Problem to work on :: Make an exact reproduction of all the data.

Information supplied ::

____

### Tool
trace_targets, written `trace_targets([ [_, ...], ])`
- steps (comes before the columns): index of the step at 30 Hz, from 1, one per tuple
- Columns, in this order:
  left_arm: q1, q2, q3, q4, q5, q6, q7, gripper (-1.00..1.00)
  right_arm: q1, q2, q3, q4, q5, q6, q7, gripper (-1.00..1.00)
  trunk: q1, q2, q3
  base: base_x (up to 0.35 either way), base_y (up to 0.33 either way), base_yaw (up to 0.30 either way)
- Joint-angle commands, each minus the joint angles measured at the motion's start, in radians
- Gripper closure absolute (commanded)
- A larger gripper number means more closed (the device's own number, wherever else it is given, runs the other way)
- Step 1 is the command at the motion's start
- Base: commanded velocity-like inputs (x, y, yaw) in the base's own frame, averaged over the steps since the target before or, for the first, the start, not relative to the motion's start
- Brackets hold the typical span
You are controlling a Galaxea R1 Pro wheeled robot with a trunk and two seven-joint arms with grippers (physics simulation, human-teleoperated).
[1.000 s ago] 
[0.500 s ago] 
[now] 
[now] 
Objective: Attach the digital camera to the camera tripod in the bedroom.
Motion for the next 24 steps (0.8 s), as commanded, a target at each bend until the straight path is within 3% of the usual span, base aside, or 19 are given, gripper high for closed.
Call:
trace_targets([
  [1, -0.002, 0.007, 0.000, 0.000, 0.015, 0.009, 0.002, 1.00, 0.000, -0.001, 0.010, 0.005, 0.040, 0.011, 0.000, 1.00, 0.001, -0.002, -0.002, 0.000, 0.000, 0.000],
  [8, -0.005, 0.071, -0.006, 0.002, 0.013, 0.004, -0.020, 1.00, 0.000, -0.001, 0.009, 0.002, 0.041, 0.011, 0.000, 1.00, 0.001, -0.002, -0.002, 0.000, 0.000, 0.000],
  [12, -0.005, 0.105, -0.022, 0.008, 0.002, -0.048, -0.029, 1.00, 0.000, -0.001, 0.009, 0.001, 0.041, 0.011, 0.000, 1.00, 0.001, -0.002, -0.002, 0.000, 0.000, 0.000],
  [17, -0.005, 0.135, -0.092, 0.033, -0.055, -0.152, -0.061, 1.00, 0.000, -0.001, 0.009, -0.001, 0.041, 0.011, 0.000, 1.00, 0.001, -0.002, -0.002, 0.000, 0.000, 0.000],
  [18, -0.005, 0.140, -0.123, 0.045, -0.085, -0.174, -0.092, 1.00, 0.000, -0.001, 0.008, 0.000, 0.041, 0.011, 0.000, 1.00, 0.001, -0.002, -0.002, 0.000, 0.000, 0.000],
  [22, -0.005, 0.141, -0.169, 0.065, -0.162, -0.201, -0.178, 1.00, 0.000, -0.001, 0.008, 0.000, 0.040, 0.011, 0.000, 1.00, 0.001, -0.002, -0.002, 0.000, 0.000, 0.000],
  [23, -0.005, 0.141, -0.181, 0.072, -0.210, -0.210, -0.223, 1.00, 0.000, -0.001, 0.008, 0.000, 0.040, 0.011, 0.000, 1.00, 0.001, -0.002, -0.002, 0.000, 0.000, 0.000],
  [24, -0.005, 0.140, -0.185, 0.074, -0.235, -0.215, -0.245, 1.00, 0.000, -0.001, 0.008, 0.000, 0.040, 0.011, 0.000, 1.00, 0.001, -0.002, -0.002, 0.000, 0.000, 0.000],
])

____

Answer to this exercise ::
### Tool
trace_targets, written `trace_targets([ [_, ...], ])`
- steps (comes before the columns): index of the step at 30 Hz, from 1, one per tuple
- Columns, in this order:
  left_arm: q1, q2, q3, q4, q5, q6, q7, gripper (-1.00..1.00)
  right_arm: q1, q2, q3, q4, q5, q6, q7, gripper (-1.00..1.00)
  trunk: q1, q2, q3
  base: base_x (up to 0.35 either way), base_y (up to 0.33 either way), base_yaw (up to 0.30 either way)
- Joint-angle commands, each minus the joint angles measured at the motion's start, in radians
- Gripper closure absolute (commanded)
- A larger gripper number means more closed (the device's own number, wherever else it is given, runs the other way)
- Step 1 is the command at the motion's start
- Base: commanded velocity-like inputs (x, y, yaw) in the base's own frame, averaged over the steps since the target before or, for the first, the start, not relative to the motion's start
- Brackets hold the typical span
You are controlling a Galaxea R1 Pro wheeled robot with a trunk and two seven-joint arms with grippers (physics simulation, human-teleoperated).
[1.000 s ago] 
[0.500 s ago] 
[now] 
[now] 
Objective: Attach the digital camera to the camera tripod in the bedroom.
Motion for the next 24 steps (0.8 s), as commanded, a target at each bend until the straight path is within 3% of the usual span, base aside, or 19 are given, gripper high for closed.
Call:
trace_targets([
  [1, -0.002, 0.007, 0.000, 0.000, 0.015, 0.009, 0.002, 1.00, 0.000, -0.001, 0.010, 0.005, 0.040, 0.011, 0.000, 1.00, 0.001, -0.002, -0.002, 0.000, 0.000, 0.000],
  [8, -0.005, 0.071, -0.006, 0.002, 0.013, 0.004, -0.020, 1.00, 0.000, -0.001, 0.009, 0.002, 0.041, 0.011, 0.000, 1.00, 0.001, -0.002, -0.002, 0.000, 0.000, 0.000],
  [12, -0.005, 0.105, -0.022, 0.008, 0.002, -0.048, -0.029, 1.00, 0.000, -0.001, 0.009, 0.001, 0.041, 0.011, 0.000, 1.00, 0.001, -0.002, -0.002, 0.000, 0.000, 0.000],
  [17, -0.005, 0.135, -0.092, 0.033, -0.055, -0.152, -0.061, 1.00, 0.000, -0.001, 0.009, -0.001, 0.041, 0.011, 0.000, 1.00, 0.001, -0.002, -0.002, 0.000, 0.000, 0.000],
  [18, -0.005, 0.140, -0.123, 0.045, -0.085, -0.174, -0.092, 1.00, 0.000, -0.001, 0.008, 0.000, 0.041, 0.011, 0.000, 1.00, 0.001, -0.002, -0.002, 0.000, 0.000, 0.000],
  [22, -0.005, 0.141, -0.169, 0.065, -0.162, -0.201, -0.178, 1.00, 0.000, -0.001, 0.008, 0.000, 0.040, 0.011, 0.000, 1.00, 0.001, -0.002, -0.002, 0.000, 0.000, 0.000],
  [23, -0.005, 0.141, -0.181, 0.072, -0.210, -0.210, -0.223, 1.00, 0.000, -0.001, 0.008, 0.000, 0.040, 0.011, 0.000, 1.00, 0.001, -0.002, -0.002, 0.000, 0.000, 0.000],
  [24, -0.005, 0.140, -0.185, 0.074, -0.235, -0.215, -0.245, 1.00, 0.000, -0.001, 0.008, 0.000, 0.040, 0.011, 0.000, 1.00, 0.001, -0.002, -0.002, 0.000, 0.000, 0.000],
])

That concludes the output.